Lumayo Ka Nga sa Akin
- First edition
- Author: Bob Ong
- Language: Tagalog; English;
- Genre: Comedy; Romance;
- Publisher: Visprint, Inc. (formerly Visual Print Enterprises Inc.)
- Publication date: 2011
- Publication place: Philippines
- Media type: Print (Paperback)
- Pages: 186
- ISBN: 971-0545-09-4
- Preceded by: Ang mga Kaibigan ni Mama Susan
- Followed by: Si (book)

= Lumayo Ka Nga sa Akin =

2011 series of novels by Bob Ong

Lumayo Ka Nga sa Akin (Get Away from Me) is a series of satirical parody novels by Filipino writer Bob Ong, published in 2011 by Visprint Inc. The book, which was written in a screenplay form, is divided into three parts.

In a 2016 interview with The Philippine Star, Ong explained that the book is "basically all about the ills of mass media that you wish would change. It's mainly about, but not limited to, Pinoy movies. It's the insanity and absurdity of our lives, our concept of entertainment, misplaced values, commercialism, and thoughtless existence as reflected through our abuse of art. It is laughable, but more deplorable".

==Synopsis==
The book is divided into three "short films", each one pokes fun to a particular genre.

===Bala sa Bala, Kamao sa Kamao, Satsat sa Satsat===
The first film in the trilogy centers around Diego, an action star who wants to take revenge against a group of bad guys, also known as "Bandidos" (bandits), after they killed his parents, his wife, Ashley, and everyone who attended their wedding, just a few moments right after they get married at the beginning of the film. As the story unfolds, Diego, being an action star, gets into misadventures and finds himself in trouble-after-trouble. Unfortunately, Divina Tuazon, a famous actress and Diego's new found leading lady, was kidnapped by the Bandidos. Finally, in an abandoned warehouse (a setting where most of Pinoy action films' final scenes takes place), Diego tries to save Divina from the evil hands of Bandidos's merciless and heartless leader named "Bos".

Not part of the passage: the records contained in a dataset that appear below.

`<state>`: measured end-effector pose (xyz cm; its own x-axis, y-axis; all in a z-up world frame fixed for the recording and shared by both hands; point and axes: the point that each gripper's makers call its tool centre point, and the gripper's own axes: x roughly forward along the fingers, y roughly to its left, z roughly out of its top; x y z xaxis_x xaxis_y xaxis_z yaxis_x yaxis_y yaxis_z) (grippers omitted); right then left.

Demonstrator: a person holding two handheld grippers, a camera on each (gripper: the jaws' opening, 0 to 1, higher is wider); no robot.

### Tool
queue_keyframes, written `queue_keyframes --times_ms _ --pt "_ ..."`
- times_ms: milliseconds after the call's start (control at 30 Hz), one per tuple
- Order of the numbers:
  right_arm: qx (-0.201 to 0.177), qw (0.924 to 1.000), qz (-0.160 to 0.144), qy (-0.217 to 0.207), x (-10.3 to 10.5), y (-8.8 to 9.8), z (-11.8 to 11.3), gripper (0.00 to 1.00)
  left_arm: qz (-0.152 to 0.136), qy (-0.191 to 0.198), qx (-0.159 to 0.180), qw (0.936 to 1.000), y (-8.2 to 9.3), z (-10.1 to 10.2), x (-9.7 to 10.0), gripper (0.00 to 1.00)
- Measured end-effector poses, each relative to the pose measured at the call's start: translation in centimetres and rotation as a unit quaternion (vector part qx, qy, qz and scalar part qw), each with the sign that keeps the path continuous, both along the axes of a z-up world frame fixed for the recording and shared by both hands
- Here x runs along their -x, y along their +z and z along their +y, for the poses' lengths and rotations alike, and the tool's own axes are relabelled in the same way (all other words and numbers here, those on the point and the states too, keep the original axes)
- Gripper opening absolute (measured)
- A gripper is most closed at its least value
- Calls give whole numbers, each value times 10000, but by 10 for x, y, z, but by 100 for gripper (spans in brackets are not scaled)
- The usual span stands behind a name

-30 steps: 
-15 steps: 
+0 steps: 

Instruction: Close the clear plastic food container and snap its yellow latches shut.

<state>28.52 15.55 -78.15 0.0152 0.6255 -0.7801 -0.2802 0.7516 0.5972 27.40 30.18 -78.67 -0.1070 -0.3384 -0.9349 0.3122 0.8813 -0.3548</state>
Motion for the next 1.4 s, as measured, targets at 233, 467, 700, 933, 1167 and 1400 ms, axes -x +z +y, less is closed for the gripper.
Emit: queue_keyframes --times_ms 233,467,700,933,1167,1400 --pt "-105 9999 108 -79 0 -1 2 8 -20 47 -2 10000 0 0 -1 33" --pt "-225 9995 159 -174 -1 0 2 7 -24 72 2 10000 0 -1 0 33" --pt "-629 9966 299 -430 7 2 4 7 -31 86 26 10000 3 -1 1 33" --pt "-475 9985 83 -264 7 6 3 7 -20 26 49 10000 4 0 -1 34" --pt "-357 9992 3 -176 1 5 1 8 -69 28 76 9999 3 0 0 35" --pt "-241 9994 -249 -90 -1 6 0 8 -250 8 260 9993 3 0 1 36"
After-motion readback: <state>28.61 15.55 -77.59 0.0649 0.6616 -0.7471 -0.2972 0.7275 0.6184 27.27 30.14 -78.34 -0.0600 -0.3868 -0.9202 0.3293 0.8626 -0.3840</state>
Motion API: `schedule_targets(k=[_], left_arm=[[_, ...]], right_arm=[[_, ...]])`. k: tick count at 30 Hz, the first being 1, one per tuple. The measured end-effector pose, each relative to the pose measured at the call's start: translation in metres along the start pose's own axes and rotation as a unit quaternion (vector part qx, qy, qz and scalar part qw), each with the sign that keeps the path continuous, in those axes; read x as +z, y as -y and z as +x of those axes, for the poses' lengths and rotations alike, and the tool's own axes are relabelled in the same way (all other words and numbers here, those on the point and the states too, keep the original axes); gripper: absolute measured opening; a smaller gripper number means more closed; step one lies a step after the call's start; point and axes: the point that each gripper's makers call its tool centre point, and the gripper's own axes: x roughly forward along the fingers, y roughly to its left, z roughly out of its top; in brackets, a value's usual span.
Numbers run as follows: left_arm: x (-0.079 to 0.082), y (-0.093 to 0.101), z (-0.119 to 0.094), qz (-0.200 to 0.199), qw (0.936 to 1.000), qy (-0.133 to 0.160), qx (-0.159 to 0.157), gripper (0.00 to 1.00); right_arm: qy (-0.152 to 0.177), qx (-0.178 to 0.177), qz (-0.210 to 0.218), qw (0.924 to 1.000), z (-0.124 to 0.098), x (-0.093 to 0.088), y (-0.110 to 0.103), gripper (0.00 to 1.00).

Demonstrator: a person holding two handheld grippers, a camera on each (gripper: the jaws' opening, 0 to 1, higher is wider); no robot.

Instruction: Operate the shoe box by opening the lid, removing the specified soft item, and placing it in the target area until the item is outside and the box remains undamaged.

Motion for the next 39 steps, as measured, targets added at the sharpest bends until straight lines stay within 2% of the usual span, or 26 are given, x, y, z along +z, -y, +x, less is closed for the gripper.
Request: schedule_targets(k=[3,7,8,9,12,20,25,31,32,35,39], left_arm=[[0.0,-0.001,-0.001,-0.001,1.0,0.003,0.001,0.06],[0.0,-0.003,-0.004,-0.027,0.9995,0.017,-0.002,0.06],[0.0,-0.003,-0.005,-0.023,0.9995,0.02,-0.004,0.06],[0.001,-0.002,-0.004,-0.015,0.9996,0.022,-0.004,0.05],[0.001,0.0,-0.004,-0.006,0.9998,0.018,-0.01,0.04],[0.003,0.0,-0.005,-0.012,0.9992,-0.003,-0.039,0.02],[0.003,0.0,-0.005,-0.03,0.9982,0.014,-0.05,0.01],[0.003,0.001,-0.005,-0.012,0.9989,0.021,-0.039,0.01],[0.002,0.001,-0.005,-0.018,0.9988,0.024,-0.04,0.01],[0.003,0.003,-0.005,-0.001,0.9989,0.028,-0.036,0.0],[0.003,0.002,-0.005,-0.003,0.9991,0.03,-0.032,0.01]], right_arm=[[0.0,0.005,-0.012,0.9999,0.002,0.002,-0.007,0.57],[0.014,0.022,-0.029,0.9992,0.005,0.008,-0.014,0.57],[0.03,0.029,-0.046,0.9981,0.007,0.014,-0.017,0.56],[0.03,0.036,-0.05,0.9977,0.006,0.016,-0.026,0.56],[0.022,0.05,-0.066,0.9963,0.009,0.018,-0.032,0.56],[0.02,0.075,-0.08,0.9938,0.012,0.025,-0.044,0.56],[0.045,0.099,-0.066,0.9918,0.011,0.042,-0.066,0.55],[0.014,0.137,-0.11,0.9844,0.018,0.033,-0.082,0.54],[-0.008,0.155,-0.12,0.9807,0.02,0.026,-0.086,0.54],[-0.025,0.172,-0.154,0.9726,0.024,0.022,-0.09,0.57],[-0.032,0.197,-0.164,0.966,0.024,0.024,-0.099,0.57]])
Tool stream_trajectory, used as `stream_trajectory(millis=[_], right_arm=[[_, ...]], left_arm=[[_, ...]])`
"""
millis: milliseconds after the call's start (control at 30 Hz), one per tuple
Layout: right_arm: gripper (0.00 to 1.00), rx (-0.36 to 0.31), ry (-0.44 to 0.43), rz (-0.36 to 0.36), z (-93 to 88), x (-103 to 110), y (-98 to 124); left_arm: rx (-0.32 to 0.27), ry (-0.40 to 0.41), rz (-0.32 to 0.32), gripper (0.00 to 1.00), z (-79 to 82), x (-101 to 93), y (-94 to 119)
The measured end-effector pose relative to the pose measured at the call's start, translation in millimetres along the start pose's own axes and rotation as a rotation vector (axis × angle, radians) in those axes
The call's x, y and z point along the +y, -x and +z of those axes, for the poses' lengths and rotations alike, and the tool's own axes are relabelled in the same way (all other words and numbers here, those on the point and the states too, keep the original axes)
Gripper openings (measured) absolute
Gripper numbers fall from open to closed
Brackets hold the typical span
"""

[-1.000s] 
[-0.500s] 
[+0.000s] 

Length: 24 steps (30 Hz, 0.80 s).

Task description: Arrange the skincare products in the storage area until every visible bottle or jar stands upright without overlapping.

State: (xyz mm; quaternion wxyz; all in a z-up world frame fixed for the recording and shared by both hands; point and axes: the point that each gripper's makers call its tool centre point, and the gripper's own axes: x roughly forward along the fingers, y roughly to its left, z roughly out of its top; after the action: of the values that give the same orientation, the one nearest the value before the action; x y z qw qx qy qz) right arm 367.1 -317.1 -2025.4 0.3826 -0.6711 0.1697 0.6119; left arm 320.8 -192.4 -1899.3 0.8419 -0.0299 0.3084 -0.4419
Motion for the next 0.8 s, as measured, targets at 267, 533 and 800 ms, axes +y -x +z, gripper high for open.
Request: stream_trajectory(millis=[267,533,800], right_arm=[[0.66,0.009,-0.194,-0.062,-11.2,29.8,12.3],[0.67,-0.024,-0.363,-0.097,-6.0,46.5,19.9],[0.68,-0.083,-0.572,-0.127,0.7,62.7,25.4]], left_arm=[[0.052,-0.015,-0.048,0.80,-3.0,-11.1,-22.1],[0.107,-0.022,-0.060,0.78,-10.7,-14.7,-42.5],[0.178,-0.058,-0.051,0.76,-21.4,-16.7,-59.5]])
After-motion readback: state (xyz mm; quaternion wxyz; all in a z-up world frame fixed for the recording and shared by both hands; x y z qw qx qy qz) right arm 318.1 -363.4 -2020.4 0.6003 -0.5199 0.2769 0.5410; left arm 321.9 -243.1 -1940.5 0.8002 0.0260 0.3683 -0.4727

The plot generally follows themes from classic Filipino action movies, as well as comedy films from the early 1980s to 1990s. For example, Diego's sidekicks, Dodoy and Momoy uses slapstick from time to time, a type of comedy which was very popular in the country for the past decades.

===Shake, Shaker, Shakest===
A middle-class family was forced to enter and stay in a white haunted house for several days after being stranded in an unfamiliar place. The title is a play on the Shake, Rattle & Roll film series, and the plot is a ludicrous horror film.

===Asawa ni Marie===
A rags-to-riches story about Marie, a poor girl who has a confusing status in life and love. The plot is similar to Philippine dramas and soap operas, particularly Marimar.

== Reception ==
"The book is designed to read like a screenplay that stitches together almost every imaginable cliché to sum up everything we should detest about Philippine entertainment but we nevertheless chug up and support. It is supposedly written as the influential author’s critique on commercialist media. ", wrote Oggs Cruz for Rappler. Mino Deocareza found that the book "trie[d] to trace how the media negatively affects lives particularly of the younger generation."

==Film adaptation==
A film adaptation (with the same title) was releasedunder Viva Films on January 13, 2016.